How to properly block search engines from indexing your website (robots.txt and meta tags)
Fun fact, if you only rely on your robots.txt file to block search engines (and more specifically Google), you’re doing it wrong :-\
Block search indexing with ‘noindex’
You can prevent a page from appearing in Google Search by including a noindex meta tag in the page’s HTML code, or by returning a ‘noindex’ header in the HTTP request. When Googlebot next crawls that page and see the tag or header, Googlebot will drop that page entirely from Google Search results, regardless of whether other sites link to it.
Important! For the noindex meta tag to be effective, the page must not be blocked by a robots.txt file. If the page is blocked by a robots.txt file, the crawler will never see the noindex tag, and the page can still appear in search results, for example if other pages link to it.
Using noindex is useful if you don’t have root access to your server, as it allows you to control access to your site on a page-by-page basis.
There are two ways to implement noindex: as a meta tag and as an HTTP response header. They are equivalent in effect, but you might choose one or the other as more convenient based on how much control you have over your server, and your specific publishing process.

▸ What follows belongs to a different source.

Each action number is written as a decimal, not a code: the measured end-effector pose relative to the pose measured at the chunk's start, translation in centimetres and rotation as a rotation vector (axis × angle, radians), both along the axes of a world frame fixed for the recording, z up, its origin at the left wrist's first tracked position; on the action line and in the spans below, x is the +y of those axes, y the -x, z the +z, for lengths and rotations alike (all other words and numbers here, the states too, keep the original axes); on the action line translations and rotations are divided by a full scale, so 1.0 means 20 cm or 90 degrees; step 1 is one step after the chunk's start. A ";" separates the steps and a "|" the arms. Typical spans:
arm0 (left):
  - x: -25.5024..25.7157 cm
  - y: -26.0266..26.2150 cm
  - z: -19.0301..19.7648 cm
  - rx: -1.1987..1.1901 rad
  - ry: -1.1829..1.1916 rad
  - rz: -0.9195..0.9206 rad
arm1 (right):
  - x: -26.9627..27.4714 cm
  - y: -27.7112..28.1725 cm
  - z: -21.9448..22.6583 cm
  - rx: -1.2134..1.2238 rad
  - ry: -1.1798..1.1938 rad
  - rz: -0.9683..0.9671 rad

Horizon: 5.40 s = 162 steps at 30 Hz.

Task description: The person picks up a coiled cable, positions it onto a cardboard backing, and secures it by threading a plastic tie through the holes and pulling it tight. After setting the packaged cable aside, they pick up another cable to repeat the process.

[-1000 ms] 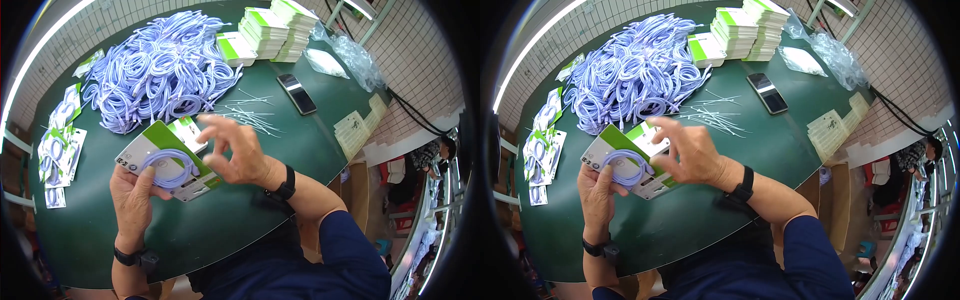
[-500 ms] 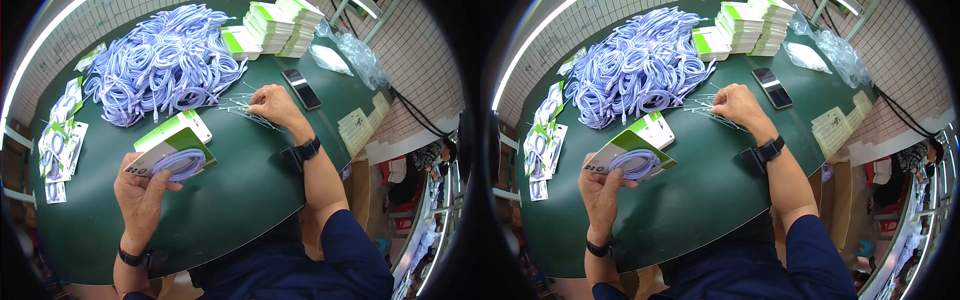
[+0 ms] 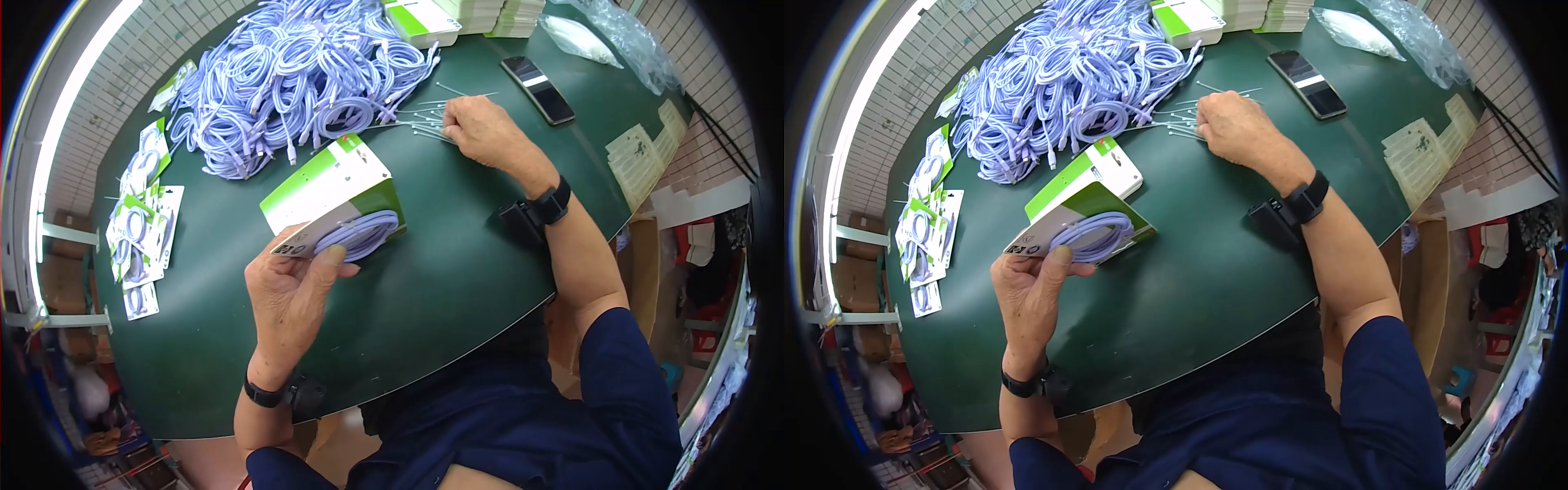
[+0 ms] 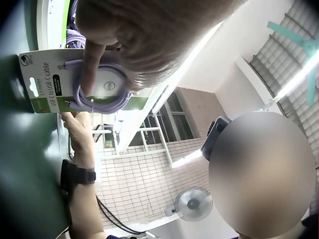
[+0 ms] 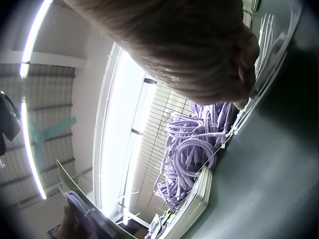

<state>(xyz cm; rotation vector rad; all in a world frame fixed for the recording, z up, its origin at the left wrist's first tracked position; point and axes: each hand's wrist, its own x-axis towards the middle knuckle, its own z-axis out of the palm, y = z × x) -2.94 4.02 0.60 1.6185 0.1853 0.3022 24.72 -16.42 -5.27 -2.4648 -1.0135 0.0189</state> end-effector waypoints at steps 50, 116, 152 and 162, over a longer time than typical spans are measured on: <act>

To prevent most search engine web crawlers from indexing a page on your site, place the following meta tag into the <head> section of your page:
<meta name=”robots” content=”noindex”>
To prevent only Google web crawlers from indexing a page:
<meta name=”googlebot” content=”noindex”>
You should be aware that some search engine web crawlers might interpret the noindex directive differently. As a result, it is possible that your page might still appear in results from other search engines.
Help us spot your meta tags
We have to crawl your page in order to see your meta tags. If your page is still appearing in results, it’s probably because we haven’t crawled your site since you added the tag. You can request that Google recrawl your page using the Fetch as Googletool. Another reason could also be that your robots.txt file is blocking this URL from Google web crawlers, so we can’t see the tag. To unblock your page from Google, you must edit your robots.txt file. You can edit and test your robots.txt using the robots.txt Tester tool.
HTTP response header
Instead of a meta tag, you can also return an X-Robots-Tag: noindex header in your response to a page request. Here’s an example of an HTTP response with an X-Robots-Tag instructing crawlers not to index a page:
HTTP/1.1 200 OK Date: Tue, 25 May 2010 21:42:43 GMT (…) X-Robots-Tag: noindex (…)